Collecting a set of classical and emerging methods previously unavailable in a single resource, Foundations of Computational Imaging: A Model-Based Approach is the first book to define a common foundation for the mathematical and statistical methods used in computational imaging. The book brings together a blend of research with applications in a variety of disciplines, including applied math, physics, chemistry, optics, and signal processing, to address a collection of problems that can benefit from a common set of methods. Readers will find basic techniques of model-based image processing, a comprehensive treatment of Bayesian and regularized image reconstruction methods, and an integrated treatment of advanced reconstruction techniques, such as majorization, constrained optimization, alternating direction method of multipliers (ADMM), and Plug-and-Play methods for model integration. Foundations of Computational Imaging can be used in courses on model-based or computational imaging, advanced numerical analysis, data science, numerical optimization, and approximation theory. It will also prove useful to researchers or practitioners in medical, scientific, commercial, and industrial imaging.

Handbook of Biomedical Image Analysis

Handbook of Biomedical Image Analysis
Author: Jasjit S. Suri,David Wilson,Swamy Laxminarayan
Publsiher: Springer Science & Business Media
Total Pages: 860
Release: 2005
Genre: Electronic Book
ISBN: 0306486059

Download Handbook of Biomedical Image Analysis Book in PDF, Epub and Kindle

An Introduction to Sparse Stochastic Processes

An Introduction to Sparse Stochastic Processes
Author: Michael Unser,Pouya D. Tafti
Publsiher: Cambridge University Press
Total Pages: 387
Release: 2014-08-21
Genre: Computers
ISBN: 9781107058545

Download An Introduction to Sparse Stochastic Processes Book in PDF, Epub and Kindle

A detailed guide to sparsity, providing a description of their transform-domain statistics and applying the models to practical algorithms.

Blind Image Deconvolution

Blind Image Deconvolution
Author: Patrizio Campisi,Karen Egiazarian
Publsiher: CRC Press
Total Pages: 474
Release: 2017-12-19
Genre: Technology & Engineering
ISBN: 9781420007299

Download Blind Image Deconvolution Book in PDF, Epub and Kindle

Blind image deconvolution is constantly receiving increasing attention from the academic as well the industrial world due to both its theoretical and practical implications.

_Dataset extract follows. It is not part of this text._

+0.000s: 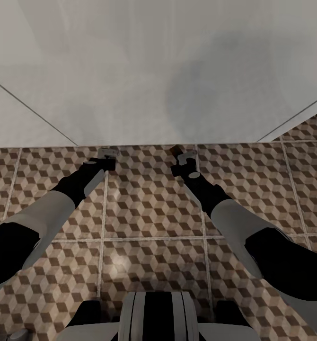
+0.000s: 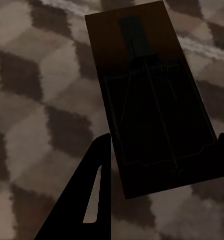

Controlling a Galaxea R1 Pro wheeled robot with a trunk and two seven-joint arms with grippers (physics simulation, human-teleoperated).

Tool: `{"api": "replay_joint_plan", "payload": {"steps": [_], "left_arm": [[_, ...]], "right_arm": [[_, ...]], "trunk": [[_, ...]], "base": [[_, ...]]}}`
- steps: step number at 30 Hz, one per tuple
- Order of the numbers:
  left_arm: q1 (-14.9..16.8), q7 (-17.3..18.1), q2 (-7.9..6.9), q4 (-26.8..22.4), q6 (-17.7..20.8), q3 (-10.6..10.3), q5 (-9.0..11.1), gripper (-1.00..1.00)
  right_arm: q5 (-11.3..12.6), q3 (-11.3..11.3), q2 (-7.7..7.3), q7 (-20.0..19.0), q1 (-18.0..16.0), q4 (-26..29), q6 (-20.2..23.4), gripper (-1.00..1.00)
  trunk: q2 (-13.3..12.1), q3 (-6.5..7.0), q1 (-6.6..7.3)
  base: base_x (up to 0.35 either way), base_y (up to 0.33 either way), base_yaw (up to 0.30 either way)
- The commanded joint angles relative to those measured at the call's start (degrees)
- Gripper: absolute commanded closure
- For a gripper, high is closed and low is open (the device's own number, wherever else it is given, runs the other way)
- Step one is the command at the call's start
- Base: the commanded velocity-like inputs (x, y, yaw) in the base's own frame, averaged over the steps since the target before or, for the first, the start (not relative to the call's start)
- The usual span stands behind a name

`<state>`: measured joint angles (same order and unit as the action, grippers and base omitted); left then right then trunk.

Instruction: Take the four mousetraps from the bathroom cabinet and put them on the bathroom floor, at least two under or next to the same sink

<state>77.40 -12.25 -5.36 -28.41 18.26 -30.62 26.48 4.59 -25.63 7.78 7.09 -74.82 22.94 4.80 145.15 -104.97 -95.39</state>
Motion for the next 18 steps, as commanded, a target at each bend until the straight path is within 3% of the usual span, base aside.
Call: {"api": "replay_joint_plan", "payload": {"steps": [1, 10, 11, 18], "left_arm": [[0.03, -0.58, -0.09, -0.16, 0.28, -0.49, 0.41, 1.00], [-0.18, -0.58, -0.01, -0.16, 0.28, -0.58, 0.41, 1.00], [-0.20, -0.58, 0.04, -0.16, 0.28, -0.61, 0.39, -1.00], [-0.31, -0.52, 0.33, -0.16, -0.44, -0.67, 0.40, -1.00]], "right_arm": [[0.60, -0.48, -0.04, 0.38, -0.05, 0.09, 0.29, 1.00], [0.60, -0.48, -0.15, 0.38, 0.00, 0.09, 0.27, 1.00], [0.60, -0.48, -0.17, 0.38, -0.01, 0.09, 0.25, 1.00], [0.60, -0.48, -0.22, 0.38, -0.02, 0.09, 0.22, 1.00]], "trunk": [[0.01, -0.03, 0.01], [0.01, -0.03, 0.01], [0.01, -0.03, 0.01], [0.01, -0.03, 0.01]], "base": [[0.000, 0.000, 0.000], [0.000, 0.000, 0.000], [0.000, 0.000, 0.000], [0.000, 0.000, 0.000]]}}
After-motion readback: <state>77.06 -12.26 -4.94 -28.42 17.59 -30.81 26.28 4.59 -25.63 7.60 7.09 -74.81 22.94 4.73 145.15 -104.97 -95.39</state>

The field of blind image deconvolution has several applications in different areas such as image restoration, microscopy, medical imaging, biological imaging, remote sensing, astronomy, nondestructive testing, geophysical prospecting, and many others. Blind Image Deconvolution: Theory and Applications surveys the current state of research and practice as presented by the most recognized experts in the field, thus filling a gap in the available literature on blind image deconvolution. Explore the gamut of blind image deconvolution approaches and algorithms that currently exist and follow the current research trends into the future. This comprehensive treatise discusses Bayesian techniques, single- and multi-channel methods, adaptive and multi-frame techniques, and a host of applications to multimedia processing, astronomy, remote sensing imagery, and medical and biological imaging at the whole-body, small-part, and cellular levels. Everything you need to step into this dynamic field is at your fingertips in this unique, self-contained masterwork. For image enhancement and restoration without a priori information, turn to Blind Image Deconvolution: Theory and Applications for the knowledge and techniques you need to tackle real-world problems.